I'm intrigued by the methodology of the wind tunnel: using magnets to more precisely measure and to avoid interference from guy wires...
I wonder what the implications for radar-absorbing finishes are. Could they be more aerodynamic already?
A quick search looks to show the same general topic from more than a decade ago. I too have a recollection of this being discussed in the late 80s or early 90s. Maybe some folk wisdom that's just now getting quantified.
Next up: my personal wing invention which uses leading edges modeled on humpback whale fins, because the use case / stall profile is better.
Sigh, I’m going to have a great time in Heaven chatting with Leonardo da Vinci…
> This technology is fundamentally different from the “rivulet (shark skin) process,” which is known as a typical aerodynamic drag reduction technology. The rivulet process mimics the fine longitudinal grooves in shark skin, and by carving grooves approximately 0.1 mm wide along the direction of airflow, it aligns the vortices that occur near the wall surface of turbulent airflow areas. DMR, on the other hand, delays the switch from laminar to turbulent flow by means of random and minute irregularities. The flow zones it affects and the mechanisms it employs are based on completely different concepts.
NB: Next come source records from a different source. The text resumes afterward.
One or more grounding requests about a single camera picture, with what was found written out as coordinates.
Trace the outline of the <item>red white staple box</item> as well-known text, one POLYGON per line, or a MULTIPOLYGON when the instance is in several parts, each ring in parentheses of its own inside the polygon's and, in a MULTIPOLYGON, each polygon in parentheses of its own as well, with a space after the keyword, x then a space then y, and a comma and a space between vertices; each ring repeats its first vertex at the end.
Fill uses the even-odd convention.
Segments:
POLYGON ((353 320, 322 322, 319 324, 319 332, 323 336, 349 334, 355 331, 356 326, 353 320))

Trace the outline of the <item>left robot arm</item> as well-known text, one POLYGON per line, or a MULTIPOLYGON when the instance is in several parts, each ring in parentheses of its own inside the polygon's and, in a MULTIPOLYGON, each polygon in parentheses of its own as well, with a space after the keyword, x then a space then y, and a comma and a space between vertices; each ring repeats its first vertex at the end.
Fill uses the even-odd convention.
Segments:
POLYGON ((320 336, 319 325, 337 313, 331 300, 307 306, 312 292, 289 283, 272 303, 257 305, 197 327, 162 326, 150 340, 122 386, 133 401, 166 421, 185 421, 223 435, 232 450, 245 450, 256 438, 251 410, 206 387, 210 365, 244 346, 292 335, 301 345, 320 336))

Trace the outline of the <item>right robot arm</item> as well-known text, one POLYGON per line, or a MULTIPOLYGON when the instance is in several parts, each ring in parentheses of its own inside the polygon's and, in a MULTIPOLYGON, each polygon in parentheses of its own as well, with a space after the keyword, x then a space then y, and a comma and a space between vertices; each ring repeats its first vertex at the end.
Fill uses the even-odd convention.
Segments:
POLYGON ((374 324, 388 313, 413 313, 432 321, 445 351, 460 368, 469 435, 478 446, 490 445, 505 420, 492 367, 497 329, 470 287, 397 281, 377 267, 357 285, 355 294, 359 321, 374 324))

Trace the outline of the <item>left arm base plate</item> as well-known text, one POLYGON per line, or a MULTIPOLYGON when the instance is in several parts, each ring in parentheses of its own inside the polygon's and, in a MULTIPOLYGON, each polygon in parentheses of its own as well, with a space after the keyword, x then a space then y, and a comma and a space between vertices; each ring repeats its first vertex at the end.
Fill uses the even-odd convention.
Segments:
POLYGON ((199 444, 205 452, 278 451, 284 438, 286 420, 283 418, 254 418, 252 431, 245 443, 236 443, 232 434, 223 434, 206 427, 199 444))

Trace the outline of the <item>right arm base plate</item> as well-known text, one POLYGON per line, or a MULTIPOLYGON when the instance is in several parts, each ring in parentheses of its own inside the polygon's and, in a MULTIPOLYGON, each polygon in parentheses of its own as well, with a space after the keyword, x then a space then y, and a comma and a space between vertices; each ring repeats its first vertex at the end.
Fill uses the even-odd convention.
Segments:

you might find this video interesting then, the fastest rc drone in the world and it uses humpback inspired props.
''' This technology is fundamentally different from the “rivulet (shark skin) process,” which is known as a typical aerodynamic drag reduction technology. The rivulet process mimics the fine longitudinal grooves in shark skin, and by carving grooves approximately 0.1 mm wide along the direction of airflow, it aligns the vortices that occur near the wall surface of turbulent airflow areas. DMR, on the other hand, delays the switch from laminar to turbulent flow by means of random and minute irregularities. The flow zones it affects and the mechanisms it employs are based on completely different concepts. '''
Golf ball dimples are about 4 mm across and 0.2mm or 200μm (micrometers).
These features are several orders of magnitude smaller at 38 to 53μm diameter.
>>the first in the world to demonstrate that aerodynamic drag can be reduced by up to 43.6 percent simply by applying distributed micro-roughness (DMR), a surface roughness so fine and irregular that it cannot be distinguished by the naked eye. [...] Two types of DMRs were used in this experiment: A convex pattern made of glass beads with diameters ranging from 38 to 53 micrometers (μm) and a concave pattern applied by sandblasting. The height of the DMR coating is only 1 percent of the thickness of the boundary layer and is classified as a “smooth surface” from a hydrodynamic point of view.
Diameter-to-diameter seems like about 100x or two orders of magnitude?
Similarly, 200 μm is the golf ball dimple depth (oops, just noticed I dropped that key word), and they didn't give us a measurement of the depth of the dents caused by the spheres or sandblasting, but it would likely be significantly less than half the radius of the spheres?
Sorry about misleading with dropping the "depth" word.